Am Abend des 18. März 2018 veröffentlichte die Frankfurter Stadtverwaltung auf der Homepage der Stadt Frankfurt (Oder) diese Ergebnis-Grafik:


Für dieses Ergebnis habe ich in der zurückliegenden Woche viele Flugblätter verteilt. Heute (19.03.18) beende ich die erfolgreiche Arbeit in der Frankfurter-Bürger-Initiative!

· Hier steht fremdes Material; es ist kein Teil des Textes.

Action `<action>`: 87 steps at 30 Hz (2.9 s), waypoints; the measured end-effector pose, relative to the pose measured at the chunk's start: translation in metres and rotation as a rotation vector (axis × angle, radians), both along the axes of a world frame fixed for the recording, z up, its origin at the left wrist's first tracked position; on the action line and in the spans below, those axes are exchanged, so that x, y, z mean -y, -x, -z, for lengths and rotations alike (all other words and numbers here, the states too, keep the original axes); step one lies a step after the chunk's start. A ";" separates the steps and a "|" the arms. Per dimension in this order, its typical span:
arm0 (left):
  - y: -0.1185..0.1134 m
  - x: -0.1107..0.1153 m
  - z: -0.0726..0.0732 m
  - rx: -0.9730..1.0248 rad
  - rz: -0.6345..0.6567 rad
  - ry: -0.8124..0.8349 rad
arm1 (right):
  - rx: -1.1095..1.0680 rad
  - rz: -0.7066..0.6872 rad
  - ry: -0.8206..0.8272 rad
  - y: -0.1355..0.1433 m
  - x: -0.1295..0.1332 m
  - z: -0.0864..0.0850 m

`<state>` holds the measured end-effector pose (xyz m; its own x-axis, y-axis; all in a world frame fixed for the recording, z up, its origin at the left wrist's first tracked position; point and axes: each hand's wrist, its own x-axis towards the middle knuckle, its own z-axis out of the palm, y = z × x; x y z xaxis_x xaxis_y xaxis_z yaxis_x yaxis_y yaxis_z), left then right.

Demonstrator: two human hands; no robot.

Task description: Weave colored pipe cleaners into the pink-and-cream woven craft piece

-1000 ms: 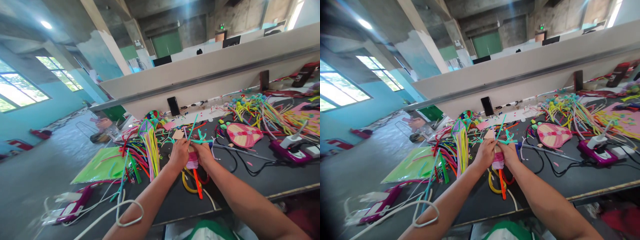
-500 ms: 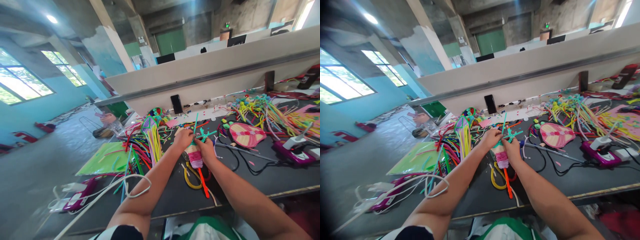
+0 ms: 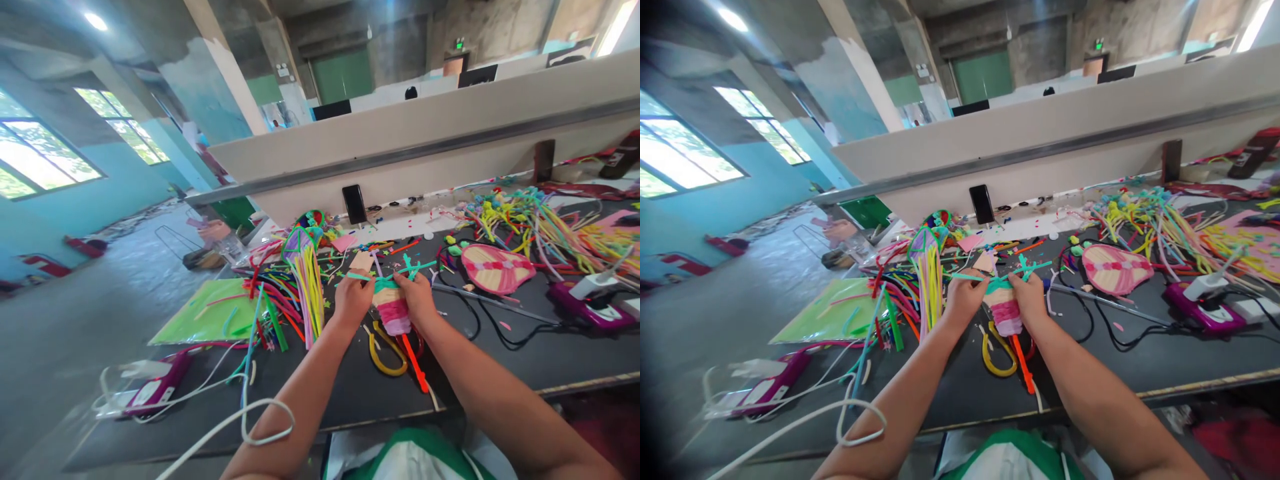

Mein Kommentar vom 19.03.18 - abgedruckt am 31.03.18 im Oderlandspiegel:

Katastrophale Bilanz des amtierenden Oberbürgermeisters Martin Wilke
Die OB-Jahre des Martin Wilke (Mai 2010 bis Mai 2018) betrachte ich für Frankfurt (Oder) als verlorene Jahre. Seine haushalterische Bilanz ist unterm Strich katastrophal. Angesichts der verheerenden Art und Weise, wie Martin Wilke hier im Frankfurter Rathaus Politik gemacht hat, sah ich nur die Chance, ihn loszuwerden, indem ich Rene Wilke bei der Stichwahl wählte. Seit 1990 habe ich noch nie meine Wählerstimme einem Politiker der Linkspartei gegeben. Ich hoffe, dass dies eine einmalige Situation bleibt. Den Lobby-Männern und -Frauen aus den anderen Parteien und Interessenbünden, die Martin Wilke unterstützten, sagt die Wählermehrheit vom 18.03.2018 ganz deutlich: Macht endlich wieder seriöse Stadt-Politik mit seriösen Stadt-Politikern. Nur so bekommt ihr auch wieder Mehrheiten! Nur dafür gebe ich meine Wählerstimme her!